**About this exercise**
Provide again, from the entries below, every line from the one containing "(262, 126) to (197, 112): 8" through the one containing "(136, 128) to (215, 223): 31", exactly as written, and no other line.

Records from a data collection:
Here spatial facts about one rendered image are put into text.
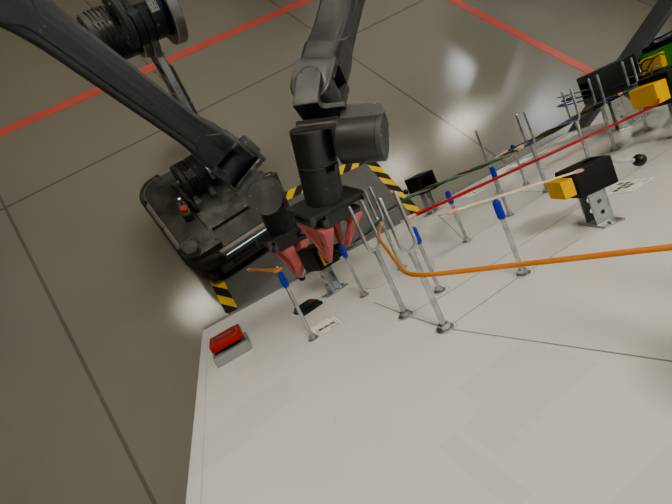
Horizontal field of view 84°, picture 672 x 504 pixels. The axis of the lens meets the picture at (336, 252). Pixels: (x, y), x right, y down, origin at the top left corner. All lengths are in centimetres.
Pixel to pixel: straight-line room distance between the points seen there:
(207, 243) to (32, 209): 122
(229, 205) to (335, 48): 137
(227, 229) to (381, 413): 155
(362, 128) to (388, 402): 31
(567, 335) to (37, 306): 221
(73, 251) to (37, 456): 95
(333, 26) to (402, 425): 49
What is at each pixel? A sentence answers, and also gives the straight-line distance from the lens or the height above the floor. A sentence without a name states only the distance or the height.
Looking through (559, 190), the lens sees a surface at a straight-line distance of 49.
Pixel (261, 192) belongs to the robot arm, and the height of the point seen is 122.
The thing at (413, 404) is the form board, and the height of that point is 138.
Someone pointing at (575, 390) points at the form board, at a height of 144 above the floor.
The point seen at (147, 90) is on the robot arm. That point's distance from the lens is 60.
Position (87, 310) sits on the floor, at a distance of 215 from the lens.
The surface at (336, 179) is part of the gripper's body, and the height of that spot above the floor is 128.
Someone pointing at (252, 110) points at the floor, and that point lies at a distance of 271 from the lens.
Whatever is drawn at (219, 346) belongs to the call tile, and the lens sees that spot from 59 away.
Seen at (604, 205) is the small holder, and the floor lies 134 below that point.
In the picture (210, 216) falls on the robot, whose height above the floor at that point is 26.
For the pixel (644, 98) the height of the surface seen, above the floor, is 130.
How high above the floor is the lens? 167
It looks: 60 degrees down
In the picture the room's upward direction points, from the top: straight up
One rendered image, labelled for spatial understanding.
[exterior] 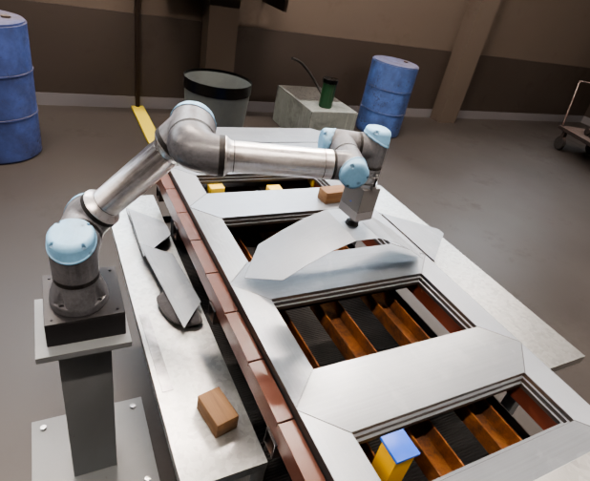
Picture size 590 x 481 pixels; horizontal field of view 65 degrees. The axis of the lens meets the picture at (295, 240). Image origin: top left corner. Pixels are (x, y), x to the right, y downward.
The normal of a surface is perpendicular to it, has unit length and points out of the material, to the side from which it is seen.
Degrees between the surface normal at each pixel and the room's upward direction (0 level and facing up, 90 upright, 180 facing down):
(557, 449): 0
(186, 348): 0
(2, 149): 90
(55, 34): 90
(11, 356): 0
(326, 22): 90
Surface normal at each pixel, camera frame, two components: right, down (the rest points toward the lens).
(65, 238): 0.19, -0.70
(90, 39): 0.42, 0.55
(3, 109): 0.69, 0.49
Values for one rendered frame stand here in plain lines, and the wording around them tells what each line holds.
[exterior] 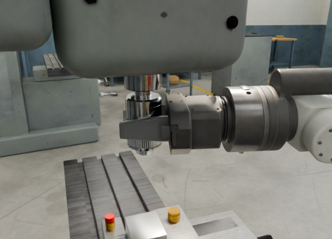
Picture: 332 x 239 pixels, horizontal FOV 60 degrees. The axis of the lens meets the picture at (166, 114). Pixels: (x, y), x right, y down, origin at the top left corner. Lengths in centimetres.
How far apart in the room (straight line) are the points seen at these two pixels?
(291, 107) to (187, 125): 14
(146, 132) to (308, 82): 21
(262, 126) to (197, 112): 8
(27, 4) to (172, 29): 12
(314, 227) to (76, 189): 183
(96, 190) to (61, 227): 142
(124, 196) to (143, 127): 46
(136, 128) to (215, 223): 31
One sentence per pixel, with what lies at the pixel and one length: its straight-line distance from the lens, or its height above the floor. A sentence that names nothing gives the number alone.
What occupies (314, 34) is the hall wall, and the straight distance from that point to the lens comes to 1010.
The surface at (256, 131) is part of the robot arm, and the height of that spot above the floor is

**Output for this task**
(262, 126) to (197, 112): 8
(27, 4) to (172, 29): 12
(314, 227) to (76, 189): 183
(96, 190) to (61, 227): 142
(124, 196) to (143, 127): 46
(136, 128) to (215, 223): 31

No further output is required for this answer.